Problem statement —
Which lines hold the word "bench"? Copy each of them from the material.

***** Records supplied

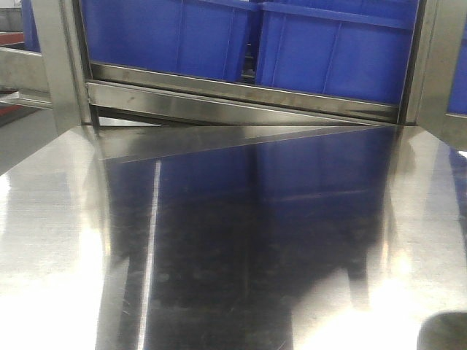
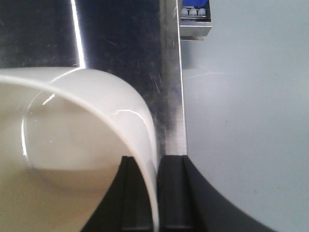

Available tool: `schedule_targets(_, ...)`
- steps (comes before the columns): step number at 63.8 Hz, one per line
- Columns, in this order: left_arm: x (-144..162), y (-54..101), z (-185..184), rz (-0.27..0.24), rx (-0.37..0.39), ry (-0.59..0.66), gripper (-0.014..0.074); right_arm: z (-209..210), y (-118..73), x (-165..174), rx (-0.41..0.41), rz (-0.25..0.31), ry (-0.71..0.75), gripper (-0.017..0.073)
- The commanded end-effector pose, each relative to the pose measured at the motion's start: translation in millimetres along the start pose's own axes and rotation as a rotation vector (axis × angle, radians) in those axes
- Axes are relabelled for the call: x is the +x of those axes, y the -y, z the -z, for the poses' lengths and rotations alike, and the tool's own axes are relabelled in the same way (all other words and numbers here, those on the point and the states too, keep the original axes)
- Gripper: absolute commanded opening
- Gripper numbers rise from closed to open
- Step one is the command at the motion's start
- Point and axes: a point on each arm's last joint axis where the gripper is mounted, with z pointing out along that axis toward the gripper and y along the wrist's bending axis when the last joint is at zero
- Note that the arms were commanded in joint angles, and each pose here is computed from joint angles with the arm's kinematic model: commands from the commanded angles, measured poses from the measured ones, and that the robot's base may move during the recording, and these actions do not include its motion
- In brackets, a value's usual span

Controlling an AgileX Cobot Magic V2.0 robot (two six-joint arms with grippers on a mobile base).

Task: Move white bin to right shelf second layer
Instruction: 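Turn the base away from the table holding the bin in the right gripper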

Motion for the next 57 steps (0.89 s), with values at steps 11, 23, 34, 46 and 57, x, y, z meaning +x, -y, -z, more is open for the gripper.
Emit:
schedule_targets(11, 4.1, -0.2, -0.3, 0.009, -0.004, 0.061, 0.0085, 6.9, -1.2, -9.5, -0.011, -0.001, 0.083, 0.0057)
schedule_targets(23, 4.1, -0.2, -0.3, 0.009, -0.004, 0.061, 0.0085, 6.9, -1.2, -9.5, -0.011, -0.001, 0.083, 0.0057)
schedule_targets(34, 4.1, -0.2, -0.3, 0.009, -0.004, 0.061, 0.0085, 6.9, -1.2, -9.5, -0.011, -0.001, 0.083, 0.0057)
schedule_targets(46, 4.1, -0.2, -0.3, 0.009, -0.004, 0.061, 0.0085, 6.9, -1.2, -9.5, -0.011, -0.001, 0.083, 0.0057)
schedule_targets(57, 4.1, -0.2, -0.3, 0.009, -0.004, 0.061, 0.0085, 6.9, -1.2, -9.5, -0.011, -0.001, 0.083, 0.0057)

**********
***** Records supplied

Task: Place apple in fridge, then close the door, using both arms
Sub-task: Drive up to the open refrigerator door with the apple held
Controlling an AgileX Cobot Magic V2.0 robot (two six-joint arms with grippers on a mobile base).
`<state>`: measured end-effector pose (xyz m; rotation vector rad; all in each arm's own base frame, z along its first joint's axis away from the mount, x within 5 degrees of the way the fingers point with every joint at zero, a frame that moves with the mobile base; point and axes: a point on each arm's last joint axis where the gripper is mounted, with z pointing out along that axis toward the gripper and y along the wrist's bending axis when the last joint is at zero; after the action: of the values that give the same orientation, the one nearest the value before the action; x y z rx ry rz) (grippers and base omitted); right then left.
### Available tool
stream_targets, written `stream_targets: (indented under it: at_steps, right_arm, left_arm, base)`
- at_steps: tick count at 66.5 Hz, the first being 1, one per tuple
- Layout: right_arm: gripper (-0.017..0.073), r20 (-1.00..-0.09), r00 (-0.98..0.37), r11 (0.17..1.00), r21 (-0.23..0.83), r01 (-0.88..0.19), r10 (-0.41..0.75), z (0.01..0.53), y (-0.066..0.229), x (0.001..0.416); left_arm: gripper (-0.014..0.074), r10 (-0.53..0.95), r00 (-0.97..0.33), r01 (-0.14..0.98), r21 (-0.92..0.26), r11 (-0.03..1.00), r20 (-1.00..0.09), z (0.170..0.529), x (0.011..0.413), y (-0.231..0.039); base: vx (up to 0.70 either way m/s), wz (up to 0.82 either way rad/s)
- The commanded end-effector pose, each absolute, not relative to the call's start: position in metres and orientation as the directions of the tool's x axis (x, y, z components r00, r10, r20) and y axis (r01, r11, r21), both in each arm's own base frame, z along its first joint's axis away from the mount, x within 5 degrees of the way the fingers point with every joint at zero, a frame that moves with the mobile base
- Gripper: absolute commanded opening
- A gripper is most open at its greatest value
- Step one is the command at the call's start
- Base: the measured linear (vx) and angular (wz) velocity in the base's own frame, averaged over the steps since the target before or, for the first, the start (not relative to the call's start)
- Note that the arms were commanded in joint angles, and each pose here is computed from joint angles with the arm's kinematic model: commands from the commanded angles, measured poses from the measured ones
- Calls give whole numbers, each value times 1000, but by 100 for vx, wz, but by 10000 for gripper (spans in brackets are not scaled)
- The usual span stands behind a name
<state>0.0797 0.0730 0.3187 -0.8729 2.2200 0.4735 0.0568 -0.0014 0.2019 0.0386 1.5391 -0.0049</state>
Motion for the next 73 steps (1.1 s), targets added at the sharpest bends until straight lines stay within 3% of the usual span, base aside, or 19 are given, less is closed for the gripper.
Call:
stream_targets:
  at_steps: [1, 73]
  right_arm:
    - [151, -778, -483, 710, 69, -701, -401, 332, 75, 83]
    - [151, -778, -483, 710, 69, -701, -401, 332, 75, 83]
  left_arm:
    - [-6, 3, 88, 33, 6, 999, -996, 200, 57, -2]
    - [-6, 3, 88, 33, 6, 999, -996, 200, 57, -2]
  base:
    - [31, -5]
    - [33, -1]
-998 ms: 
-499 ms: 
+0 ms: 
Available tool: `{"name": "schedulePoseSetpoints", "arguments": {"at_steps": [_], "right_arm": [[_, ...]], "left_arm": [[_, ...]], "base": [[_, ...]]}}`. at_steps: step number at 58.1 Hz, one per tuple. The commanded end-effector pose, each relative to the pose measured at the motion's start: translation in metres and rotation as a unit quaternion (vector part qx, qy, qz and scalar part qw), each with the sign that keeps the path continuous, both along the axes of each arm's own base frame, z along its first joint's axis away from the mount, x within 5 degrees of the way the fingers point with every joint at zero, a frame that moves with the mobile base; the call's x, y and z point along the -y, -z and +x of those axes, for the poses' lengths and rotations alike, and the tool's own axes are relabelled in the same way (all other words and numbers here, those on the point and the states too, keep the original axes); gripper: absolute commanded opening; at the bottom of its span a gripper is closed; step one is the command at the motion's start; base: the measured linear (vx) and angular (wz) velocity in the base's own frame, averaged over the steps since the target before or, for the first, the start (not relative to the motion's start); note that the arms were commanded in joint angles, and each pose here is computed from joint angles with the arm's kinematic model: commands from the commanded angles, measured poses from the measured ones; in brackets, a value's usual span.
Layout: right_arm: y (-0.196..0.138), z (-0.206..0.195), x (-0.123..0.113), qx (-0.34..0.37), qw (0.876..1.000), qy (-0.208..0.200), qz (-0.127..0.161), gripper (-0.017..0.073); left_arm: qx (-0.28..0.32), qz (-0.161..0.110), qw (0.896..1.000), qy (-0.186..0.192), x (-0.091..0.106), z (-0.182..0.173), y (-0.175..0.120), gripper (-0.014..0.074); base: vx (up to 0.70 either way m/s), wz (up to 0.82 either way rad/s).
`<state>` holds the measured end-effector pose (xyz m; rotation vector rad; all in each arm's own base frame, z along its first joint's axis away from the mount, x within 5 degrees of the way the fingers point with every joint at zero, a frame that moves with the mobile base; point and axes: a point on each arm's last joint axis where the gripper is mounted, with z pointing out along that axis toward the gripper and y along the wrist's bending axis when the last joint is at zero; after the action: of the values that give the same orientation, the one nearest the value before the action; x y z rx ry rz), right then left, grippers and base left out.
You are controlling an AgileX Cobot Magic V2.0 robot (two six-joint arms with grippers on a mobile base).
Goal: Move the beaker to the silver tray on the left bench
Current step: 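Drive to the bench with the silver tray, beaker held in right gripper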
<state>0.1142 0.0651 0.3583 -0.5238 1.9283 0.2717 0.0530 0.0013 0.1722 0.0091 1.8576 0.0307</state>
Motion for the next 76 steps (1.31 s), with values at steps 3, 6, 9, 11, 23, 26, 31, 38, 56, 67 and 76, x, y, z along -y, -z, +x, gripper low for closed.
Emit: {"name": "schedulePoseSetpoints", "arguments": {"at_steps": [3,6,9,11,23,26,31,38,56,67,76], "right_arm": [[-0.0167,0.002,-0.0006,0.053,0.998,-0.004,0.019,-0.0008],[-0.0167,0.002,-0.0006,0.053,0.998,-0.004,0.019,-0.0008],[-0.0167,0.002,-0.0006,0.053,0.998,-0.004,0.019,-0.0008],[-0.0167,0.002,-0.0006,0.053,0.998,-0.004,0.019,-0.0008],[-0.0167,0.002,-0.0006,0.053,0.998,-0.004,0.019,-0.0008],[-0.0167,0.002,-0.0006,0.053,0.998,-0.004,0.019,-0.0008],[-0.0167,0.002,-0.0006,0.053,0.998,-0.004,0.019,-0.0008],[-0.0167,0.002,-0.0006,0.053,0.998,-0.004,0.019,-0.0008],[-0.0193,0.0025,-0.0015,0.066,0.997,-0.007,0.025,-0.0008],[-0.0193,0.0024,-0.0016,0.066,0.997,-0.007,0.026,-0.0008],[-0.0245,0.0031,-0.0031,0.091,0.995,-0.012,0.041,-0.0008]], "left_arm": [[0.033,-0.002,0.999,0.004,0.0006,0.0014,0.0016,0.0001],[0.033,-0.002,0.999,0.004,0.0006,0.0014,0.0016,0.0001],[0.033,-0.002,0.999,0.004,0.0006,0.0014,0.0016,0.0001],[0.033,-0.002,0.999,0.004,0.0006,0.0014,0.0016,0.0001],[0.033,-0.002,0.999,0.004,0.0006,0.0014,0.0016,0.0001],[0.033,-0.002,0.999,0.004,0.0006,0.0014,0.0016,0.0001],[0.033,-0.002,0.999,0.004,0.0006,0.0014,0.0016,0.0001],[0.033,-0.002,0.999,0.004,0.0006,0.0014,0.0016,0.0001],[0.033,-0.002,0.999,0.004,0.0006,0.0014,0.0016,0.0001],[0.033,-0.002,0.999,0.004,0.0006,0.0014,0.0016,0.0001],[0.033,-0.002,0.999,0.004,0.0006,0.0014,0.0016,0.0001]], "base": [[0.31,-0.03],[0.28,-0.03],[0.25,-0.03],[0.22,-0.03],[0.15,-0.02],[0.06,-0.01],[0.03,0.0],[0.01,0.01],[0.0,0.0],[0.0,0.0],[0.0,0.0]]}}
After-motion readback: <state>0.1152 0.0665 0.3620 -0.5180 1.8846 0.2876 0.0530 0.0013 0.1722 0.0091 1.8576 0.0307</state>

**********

Expected answer —
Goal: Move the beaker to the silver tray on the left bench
Current step: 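Drive to the bench with the silver tray, beaker held in right gripper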

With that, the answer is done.